5. DNScheck (Technical checks)

DNScheck is a system for checking nssets and DNS records. As a result, it monitors the quality of domain delegation. The system periodically scans all nssets in the registry and runs tests on them using Zonemaster.

DNScheck is a replacement for the old technical checks.

Prerequisites:

DNScheck is a dockerized Python service with its own database (PostgreSQL). The service selects which nssets will be checked and tells the Zonemaster service to run the DNS records and delegation test of associated domains. Then it collects the results, aggregates them and, if there are any problems found, sends notifications to nsset technical contacts.

5.1. Zonemaster

Zonemaster is a third-party open-source service that runs the DNS records and domain delegation tests. Each test ends with a severity level evaluation which is then processed by DNScheck.

Number of report for each severity is calculated for the domains delegation of each nsset.

Severity levels (as described in the Zonemaster documentation):

  • CRITICAL – The message means a very serious error.

  • ERROR – The message means a problem that is very likely (or possibly certain) to negatively affect the function of the zone being tested, but not so severe that the entire zone becomes unresolvable.

  • WARNING – The message means something that will under some circumstances be a problem, but that is unlikely to be noticed by a casual user.

  • NOTICE – The message means something that should be known by the zone’s administrator but that need not necessarily be a problem at all.

  • INFO – The message is something that may be of interest to the zone’s administrator but that definitely does not indicate a problem.

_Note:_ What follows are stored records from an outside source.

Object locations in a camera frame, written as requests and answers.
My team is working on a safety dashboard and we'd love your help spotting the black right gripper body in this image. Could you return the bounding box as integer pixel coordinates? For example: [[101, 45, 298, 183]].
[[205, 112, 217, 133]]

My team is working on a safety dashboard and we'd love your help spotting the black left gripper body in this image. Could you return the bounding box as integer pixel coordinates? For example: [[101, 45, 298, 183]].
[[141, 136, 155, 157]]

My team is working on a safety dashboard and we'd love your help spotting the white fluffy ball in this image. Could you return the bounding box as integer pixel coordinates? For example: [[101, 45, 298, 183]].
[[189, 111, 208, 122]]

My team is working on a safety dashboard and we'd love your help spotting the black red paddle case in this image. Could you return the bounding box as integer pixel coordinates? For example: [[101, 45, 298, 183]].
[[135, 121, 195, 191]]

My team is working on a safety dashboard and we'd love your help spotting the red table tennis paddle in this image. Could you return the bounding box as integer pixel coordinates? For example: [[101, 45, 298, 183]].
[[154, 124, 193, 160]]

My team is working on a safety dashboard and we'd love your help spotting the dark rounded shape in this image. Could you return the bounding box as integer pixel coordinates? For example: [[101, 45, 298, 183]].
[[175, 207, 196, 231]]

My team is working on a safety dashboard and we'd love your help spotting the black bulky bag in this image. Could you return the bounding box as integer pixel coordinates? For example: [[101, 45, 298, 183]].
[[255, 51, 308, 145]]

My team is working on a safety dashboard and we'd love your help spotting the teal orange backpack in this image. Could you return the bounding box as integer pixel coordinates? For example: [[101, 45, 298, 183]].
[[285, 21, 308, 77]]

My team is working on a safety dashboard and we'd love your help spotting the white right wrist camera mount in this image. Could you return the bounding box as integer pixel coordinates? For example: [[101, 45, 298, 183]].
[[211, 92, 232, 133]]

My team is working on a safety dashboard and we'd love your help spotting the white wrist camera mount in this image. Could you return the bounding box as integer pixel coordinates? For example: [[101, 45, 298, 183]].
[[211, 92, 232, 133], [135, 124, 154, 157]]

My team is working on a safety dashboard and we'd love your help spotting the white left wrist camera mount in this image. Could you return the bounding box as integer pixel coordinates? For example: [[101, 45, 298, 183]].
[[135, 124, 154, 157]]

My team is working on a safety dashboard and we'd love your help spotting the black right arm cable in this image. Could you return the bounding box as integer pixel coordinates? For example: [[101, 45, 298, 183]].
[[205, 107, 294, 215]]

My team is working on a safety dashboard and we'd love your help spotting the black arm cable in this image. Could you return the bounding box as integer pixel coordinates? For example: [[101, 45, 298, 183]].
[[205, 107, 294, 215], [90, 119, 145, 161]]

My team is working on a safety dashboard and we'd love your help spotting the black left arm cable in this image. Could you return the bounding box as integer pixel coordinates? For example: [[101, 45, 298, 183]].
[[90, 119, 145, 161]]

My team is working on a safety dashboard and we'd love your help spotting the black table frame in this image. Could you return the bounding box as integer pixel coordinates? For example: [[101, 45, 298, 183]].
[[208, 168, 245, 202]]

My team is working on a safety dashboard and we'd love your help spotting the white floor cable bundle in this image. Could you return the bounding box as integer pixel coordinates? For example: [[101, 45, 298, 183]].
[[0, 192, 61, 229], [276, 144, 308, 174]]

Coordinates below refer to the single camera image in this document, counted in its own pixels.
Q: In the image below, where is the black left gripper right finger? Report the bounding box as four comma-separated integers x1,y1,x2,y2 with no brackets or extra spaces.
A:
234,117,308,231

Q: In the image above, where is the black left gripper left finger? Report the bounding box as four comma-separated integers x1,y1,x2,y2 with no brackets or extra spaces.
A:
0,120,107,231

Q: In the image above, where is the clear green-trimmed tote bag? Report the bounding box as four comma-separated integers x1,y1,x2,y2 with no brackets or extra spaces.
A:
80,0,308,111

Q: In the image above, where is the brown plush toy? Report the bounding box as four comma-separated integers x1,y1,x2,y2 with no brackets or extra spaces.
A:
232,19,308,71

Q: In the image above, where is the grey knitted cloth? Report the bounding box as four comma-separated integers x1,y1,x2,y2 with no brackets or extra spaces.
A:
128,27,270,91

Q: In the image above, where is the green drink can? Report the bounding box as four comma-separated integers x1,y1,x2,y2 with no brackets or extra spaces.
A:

For details, please visit the Zonemaster documentation.

Note

The tests are only informative, they do not affect inclusion/exclusion of a domain in/from a zone.

5.2. Reporting

You can set a level of reporting (reportlevel) for each nsset. The level defines at which severity are test result notifications sent.

Reporting levels

reportlevel

Send notification according to severity

0

never

1

CRITICAL

2

CRITICAL, ERROR

3

CRITICAL, ERROR, WARNING

4

CRITICAL, ERROR, WARNING, NOTIFY

If during the evaluation at least one test on at least one associated domain ends with the given severity, a notification e-mail is sent. The email contains a count of all problems found with reported severity and a list of the most problematic domains (ordered from worst results). A notification e-mail is sent to all nsset technical contacts.